Entries taken from a collection
○ ○ ○ ○ ○ ○ ○
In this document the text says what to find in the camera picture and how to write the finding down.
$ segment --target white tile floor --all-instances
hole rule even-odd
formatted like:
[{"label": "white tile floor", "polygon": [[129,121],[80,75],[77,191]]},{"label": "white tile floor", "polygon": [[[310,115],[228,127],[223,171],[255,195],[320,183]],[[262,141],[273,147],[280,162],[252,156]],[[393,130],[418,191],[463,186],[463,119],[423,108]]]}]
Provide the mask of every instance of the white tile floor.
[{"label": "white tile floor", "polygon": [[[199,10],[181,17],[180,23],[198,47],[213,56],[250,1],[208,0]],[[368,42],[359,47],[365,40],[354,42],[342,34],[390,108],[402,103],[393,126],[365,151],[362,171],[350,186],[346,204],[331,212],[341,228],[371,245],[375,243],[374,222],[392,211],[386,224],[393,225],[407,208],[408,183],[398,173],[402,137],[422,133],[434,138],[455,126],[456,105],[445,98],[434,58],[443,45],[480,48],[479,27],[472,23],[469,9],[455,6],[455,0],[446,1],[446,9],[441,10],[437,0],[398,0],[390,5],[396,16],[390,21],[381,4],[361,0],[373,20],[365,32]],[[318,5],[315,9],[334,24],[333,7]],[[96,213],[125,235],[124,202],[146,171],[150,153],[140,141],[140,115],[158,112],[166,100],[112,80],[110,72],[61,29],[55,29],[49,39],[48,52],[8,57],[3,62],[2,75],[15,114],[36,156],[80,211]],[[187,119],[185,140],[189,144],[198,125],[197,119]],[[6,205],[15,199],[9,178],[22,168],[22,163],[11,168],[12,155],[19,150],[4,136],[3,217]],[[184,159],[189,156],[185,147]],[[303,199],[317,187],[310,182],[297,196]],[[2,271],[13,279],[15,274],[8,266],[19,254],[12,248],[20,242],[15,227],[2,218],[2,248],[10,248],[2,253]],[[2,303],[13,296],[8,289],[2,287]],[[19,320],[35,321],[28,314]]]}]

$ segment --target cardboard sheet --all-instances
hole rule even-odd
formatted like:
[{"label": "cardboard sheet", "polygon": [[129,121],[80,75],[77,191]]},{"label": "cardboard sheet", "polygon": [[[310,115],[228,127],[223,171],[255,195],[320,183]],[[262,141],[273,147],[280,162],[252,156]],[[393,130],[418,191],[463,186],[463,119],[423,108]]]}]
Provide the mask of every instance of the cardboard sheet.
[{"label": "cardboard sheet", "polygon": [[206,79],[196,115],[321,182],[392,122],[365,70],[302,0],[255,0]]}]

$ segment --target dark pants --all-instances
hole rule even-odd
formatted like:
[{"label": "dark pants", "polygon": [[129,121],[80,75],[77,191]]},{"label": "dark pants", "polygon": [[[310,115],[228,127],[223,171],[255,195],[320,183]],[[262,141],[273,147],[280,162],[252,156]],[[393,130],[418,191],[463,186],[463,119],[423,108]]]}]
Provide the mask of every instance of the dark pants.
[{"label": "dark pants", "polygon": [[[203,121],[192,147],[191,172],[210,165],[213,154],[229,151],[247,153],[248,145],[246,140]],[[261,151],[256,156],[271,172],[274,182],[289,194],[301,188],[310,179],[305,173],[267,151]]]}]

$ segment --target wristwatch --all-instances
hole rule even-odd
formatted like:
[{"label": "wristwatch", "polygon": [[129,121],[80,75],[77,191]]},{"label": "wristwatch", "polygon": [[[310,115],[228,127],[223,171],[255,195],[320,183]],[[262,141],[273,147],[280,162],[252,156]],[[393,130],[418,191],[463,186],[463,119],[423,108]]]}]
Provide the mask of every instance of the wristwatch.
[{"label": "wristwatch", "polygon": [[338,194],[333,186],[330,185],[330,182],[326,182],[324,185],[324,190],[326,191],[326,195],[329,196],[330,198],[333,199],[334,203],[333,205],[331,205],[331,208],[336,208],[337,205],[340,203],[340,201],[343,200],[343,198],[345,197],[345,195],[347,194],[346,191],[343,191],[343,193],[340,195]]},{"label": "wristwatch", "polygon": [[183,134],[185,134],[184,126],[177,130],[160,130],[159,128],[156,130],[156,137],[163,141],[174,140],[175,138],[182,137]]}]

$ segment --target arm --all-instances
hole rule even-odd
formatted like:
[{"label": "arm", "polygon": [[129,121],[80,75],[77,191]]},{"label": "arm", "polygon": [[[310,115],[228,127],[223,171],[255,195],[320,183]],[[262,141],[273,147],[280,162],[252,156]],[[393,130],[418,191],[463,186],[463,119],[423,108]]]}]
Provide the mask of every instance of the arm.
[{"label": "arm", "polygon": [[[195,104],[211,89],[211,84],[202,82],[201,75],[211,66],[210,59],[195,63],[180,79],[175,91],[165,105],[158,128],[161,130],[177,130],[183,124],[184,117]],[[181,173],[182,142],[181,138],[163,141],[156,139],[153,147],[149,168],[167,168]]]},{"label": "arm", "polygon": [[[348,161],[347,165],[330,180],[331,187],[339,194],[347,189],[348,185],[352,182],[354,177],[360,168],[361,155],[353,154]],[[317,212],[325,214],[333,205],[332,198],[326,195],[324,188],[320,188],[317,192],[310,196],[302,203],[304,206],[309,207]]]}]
○ ○ ○ ○ ○ ○ ○
- [What to work on]
Identify all lines in the records above with the word "target".

- [Answer for this exercise]
$ segment --target white tile floor --all-instances
$ segment --target cardboard sheet --all-instances
$ segment --target dark pants --all-instances
$ segment --target wristwatch --all-instances
$ segment --target arm --all-instances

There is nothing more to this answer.